It’s been a whirlwind 12 months for Canadian payments tech company Nuvei (Nuvei Stock Quote, Charts, News, Analysts, Financials TSX:NVEI) and while there’s likely upside from current levels based on the company’s growth prospects, portfolio manager Kim Bolton thinks investors ought to tread carefully and be aware of what they’re getting into.
“We follow it but we don’t own it,” said Bolton, president of Black Swan Dexteritas, who spoke on BNN Bloomberg on Wednesday.
“If you go back to last fall Nuvei was all the way up to about $175 and now here we are sitting just under $50 so it’s off like 70 per cent from its high. But it’s a big company and they just went through a reporting period and management was extremely bullish on their business,” he said.
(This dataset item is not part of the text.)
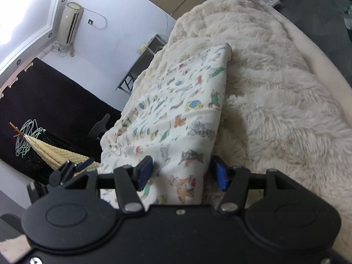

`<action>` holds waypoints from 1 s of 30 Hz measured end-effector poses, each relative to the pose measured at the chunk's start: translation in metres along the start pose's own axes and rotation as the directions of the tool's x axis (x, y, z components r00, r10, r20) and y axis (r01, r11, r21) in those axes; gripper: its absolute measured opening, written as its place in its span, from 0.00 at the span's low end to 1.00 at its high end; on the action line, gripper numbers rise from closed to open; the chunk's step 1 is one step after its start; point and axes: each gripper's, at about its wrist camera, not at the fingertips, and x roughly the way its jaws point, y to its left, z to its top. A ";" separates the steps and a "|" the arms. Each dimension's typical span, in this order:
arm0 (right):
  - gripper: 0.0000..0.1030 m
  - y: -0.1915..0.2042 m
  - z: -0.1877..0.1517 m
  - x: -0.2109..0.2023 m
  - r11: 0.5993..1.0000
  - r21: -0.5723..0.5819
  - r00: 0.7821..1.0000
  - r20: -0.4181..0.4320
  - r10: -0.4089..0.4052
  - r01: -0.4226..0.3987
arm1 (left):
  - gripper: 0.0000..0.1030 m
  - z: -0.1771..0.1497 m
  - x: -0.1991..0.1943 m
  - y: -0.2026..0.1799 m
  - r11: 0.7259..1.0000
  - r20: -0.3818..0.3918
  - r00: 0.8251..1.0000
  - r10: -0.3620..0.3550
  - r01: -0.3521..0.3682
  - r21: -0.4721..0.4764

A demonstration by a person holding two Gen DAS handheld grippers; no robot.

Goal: Fold clothes

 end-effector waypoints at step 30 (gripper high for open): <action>0.54 -0.034 0.011 0.006 0.962 0.183 0.979 0.018 0.204 -0.204 | 0.54 0.036 0.009 0.072 0.920 0.182 0.974 -0.134 0.191 -0.342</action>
Montreal-based Nuvei burst onto the scene as a publicly-traded company in 2020 with the largest-ever IPO for a Canadian tech company, raising $805 million in the process. But the company itself had a long build-up before that, having been founded by CEO Philip Fayer almost two decades ago and has been working its way up the ranks in the payments space. Nuvei has concentrations in sports betting where some of the biggest online players are its customers while also focusing on the digital asset field and cryptocurrency payment solutions.
But while Nuvei’s first stretch as a pubco was a good one, with the stock rocketing up about 280 per cent between September 2020 and 2021, the intervening period has been less so. There was last fall’s general market rotation away from tech stocks toward more defensive plays in the market and then came in December a short-seller report on Nuvei which criticized the company’s accounting and investor confidence was severely rattled. To top it off, the payments space as a whole has been crushed this past year. PayPal Holdings is down an incredible 75 per cent since last July, Block Inc is down a similar 72 per cent. Even fintech stalwarts like Visa are down 20 per cent over that stretch.
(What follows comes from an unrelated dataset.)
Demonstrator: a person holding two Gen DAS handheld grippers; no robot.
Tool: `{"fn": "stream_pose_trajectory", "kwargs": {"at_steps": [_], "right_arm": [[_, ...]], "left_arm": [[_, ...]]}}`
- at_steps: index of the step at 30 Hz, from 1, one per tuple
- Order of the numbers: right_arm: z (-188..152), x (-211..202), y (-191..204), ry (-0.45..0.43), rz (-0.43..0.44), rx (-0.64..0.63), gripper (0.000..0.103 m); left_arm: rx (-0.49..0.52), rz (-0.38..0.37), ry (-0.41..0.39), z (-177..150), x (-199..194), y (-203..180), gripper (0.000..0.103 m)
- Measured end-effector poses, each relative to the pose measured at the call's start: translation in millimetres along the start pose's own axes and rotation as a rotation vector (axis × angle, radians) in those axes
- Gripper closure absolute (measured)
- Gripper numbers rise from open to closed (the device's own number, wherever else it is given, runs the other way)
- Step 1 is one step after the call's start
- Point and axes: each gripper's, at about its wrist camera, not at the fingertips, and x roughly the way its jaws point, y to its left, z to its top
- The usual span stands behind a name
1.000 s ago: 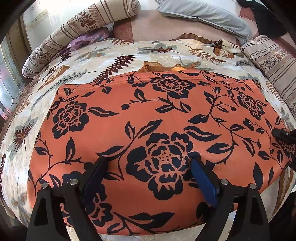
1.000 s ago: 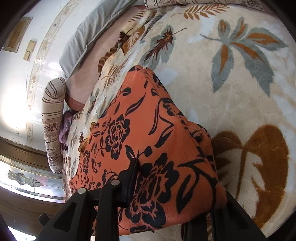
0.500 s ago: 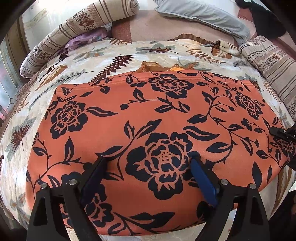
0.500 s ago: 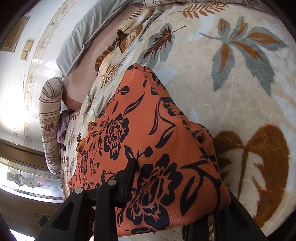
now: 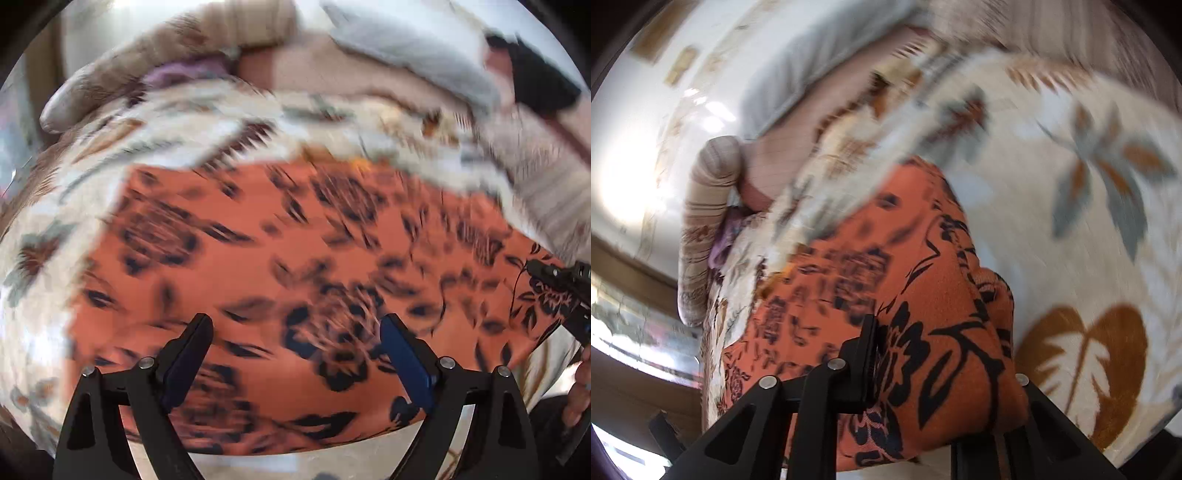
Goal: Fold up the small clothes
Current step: 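Grasp the dress corner with the right gripper and lift it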
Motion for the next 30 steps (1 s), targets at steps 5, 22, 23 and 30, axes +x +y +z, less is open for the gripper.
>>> {"fn": "stream_pose_trajectory", "kwargs": {"at_steps": [5,22,23,30], "right_arm": [[-10.0,-32.1,128.9,-0.113,0.067,-0.326,0.087],[-163.8,80.0,287.1,0.256,0.151,-0.718,0.09],[-156.5,73.2,293.5,0.239,0.174,-0.7,0.09],[-148.3,29.1,322.9,0.136,0.341,-0.634,0.089]], "left_arm": [[-0.192,0.068,-0.178,19.1,-66.0,99.5,0.011],[-0.558,0.194,-0.061,-35.2,-45.9,276.8,0.013],[-0.563,0.183,-0.063,-35.8,-47.4,275.5,0.013],[-0.566,0.159,-0.068,-31.9,-44.9,272.4,0.013]]}}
The outcome is that NVEI is essentially back where it started, down at around $50 and leaving investors wondering if there’s more pain to follow or whether the turnaround in nigh.
Either way, Bolton says shareholders have to be prepared for volatility with a name like this.
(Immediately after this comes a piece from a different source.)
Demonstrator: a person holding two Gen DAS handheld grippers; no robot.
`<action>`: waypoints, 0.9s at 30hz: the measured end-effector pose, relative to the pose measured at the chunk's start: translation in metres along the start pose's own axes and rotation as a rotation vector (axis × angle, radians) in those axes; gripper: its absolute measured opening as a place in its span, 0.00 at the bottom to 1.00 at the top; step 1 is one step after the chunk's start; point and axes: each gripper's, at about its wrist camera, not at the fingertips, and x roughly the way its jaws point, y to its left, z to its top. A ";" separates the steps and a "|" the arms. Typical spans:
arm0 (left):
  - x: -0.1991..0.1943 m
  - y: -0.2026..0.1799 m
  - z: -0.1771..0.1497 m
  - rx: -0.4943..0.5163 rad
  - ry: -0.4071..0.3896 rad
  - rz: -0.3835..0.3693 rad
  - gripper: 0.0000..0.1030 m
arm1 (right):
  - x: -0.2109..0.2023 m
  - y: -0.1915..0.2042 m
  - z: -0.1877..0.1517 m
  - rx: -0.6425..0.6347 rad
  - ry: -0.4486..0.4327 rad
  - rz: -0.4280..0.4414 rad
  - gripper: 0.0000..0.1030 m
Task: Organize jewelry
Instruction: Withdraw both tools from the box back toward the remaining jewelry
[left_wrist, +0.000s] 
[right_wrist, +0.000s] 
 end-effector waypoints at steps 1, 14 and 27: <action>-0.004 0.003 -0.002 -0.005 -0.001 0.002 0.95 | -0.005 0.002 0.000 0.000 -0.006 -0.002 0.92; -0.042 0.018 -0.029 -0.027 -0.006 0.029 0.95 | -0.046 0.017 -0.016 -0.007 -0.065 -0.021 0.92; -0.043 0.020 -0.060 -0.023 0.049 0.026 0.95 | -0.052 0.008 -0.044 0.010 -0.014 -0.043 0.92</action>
“It participates in the e-commerce space but it’s just been brushed very much like Shopify, which was it was up around $1500 and then now is down around $400. So, if you’re going to own some of these stocks in the technology arena, you do have to have the ability to defend those long positions,” Bolton said.
Nuvei delivered its latest quarterly report last month where the company’s first quarter 2022 featured top and bottom line beats of analysts’ consensus calls. The Q1 showed revenue up 43 per cent year-over-year to $214.5 million, with the company saying its organic revenue growth was at a 32 per cent clip.
Net income fell from $27.8 million a year ago to $4.5 million, adjusted EBITDA increased by 40 per cent to $91.6 million and adjusted earnings were $0.46 per share. The company said the drop in net income was due to a $33.1 million increase in share-based payments to employees who joined the company through acquisitions and other employee incentives. Analysts had expected $211.6 million in revenue and $0.41 per share in earnings. (All quarterly figures are in US dollars.)
Management said it was sticking by its earlier guidance, calling for full 2022 revenue between $940 and $980 million and adjusted EBITDA between $407 and $425 million.
“We had a strong start to the year, with financial results that exceeded our financial outlook for the quarter,” said CEO Fayer in a press release. “Total volume, revenue and Adjusted EBITDA grew 42 per cent, 43 per cent and 40 per cent, respectively over the first quarter of 2021, as we continued advancing our strategic initiatives. We remain intently focused on our key priorities and reiterate both our financial outlook for 2022 and our medium and long-term targets.”
Last week, Nuvei launched a new risk management model for its payments platform, one which incorporates machine learning to determine risk levels and detect fraudulent payments activity. The company said merchants using the platform will see improvements as high as 30 per cent in fraud detection.
“We continue to invest in our AI and data management. We are constantly innovating our products to develop features that reduce fraud and maximize revenue for our customers through customized solutions that meet their exact needs,” Fayer said in a press release.